What this task involves: From the entries below, count the lines with "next". Write only the count.

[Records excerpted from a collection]
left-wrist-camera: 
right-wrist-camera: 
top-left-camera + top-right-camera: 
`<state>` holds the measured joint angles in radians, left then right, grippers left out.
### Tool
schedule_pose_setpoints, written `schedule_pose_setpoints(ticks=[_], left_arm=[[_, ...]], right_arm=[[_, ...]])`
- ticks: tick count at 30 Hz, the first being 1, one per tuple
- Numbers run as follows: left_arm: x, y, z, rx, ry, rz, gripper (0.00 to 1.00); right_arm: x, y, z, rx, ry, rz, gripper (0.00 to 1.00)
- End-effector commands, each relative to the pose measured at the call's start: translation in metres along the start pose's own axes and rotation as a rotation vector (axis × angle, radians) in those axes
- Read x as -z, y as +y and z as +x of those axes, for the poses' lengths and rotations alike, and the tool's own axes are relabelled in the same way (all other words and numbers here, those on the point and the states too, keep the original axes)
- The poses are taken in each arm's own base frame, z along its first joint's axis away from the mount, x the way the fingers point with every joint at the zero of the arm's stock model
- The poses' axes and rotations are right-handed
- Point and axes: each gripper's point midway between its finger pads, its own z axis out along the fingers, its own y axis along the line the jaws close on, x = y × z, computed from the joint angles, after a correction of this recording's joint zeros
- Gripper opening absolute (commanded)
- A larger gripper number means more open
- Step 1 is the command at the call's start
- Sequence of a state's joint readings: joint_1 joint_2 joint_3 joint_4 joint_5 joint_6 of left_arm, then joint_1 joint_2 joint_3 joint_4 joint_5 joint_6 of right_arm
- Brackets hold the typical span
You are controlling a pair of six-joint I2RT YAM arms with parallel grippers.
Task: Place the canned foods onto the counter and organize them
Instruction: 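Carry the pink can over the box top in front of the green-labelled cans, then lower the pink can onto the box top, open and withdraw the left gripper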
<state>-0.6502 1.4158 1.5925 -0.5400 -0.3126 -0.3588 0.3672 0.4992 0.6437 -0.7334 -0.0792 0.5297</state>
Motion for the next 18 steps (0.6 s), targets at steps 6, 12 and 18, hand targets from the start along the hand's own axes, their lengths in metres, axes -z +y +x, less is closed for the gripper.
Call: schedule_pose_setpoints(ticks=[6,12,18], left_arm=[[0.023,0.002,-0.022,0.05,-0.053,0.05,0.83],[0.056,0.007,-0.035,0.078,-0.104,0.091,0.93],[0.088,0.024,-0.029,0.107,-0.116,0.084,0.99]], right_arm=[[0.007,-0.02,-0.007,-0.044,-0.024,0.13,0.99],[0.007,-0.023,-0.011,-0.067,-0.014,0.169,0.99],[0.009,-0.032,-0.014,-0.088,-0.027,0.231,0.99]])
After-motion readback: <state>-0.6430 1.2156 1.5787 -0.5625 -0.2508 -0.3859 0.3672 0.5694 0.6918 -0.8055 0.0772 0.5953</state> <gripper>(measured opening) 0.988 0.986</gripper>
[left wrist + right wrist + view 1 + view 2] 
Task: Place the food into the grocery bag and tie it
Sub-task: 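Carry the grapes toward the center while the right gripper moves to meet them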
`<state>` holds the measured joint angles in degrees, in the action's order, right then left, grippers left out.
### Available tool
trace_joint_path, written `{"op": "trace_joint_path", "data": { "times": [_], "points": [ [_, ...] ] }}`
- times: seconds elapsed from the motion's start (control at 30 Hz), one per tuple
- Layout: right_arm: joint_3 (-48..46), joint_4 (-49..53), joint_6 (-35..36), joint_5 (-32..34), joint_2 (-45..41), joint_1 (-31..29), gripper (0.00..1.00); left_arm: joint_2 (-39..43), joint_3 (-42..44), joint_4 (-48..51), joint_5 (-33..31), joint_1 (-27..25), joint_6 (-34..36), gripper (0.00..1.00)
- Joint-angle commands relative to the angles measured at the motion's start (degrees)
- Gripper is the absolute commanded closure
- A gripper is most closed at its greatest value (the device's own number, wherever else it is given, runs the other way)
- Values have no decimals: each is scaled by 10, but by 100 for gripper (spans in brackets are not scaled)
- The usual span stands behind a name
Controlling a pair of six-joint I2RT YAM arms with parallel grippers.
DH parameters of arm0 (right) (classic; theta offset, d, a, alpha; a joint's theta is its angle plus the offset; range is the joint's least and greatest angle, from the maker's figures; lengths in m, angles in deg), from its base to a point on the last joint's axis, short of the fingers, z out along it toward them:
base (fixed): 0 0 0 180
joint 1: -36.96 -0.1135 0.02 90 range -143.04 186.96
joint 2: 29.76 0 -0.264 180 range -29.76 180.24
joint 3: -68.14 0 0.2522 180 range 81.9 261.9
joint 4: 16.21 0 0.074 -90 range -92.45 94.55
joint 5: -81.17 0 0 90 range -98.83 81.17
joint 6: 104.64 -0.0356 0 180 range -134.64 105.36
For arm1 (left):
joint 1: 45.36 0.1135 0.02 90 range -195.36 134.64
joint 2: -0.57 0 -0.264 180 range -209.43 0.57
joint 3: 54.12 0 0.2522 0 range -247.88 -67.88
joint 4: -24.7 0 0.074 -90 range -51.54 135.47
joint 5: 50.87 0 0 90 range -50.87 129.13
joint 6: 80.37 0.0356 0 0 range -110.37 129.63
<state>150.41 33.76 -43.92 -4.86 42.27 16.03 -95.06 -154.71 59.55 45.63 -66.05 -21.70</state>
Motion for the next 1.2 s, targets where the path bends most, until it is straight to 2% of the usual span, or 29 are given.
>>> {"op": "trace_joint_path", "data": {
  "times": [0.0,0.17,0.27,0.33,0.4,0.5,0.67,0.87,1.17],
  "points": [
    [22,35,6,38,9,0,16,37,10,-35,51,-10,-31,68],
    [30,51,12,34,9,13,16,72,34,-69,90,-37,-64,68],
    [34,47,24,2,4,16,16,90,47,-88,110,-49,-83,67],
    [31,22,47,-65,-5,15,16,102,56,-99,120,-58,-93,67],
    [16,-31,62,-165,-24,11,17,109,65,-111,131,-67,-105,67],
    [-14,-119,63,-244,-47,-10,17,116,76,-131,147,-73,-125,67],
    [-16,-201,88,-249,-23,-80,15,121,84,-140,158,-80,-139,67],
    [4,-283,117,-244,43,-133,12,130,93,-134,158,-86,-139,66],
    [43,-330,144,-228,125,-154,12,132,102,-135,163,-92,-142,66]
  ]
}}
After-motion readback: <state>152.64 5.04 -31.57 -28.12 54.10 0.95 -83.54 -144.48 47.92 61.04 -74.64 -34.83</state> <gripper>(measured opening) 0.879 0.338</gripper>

Answer space: 2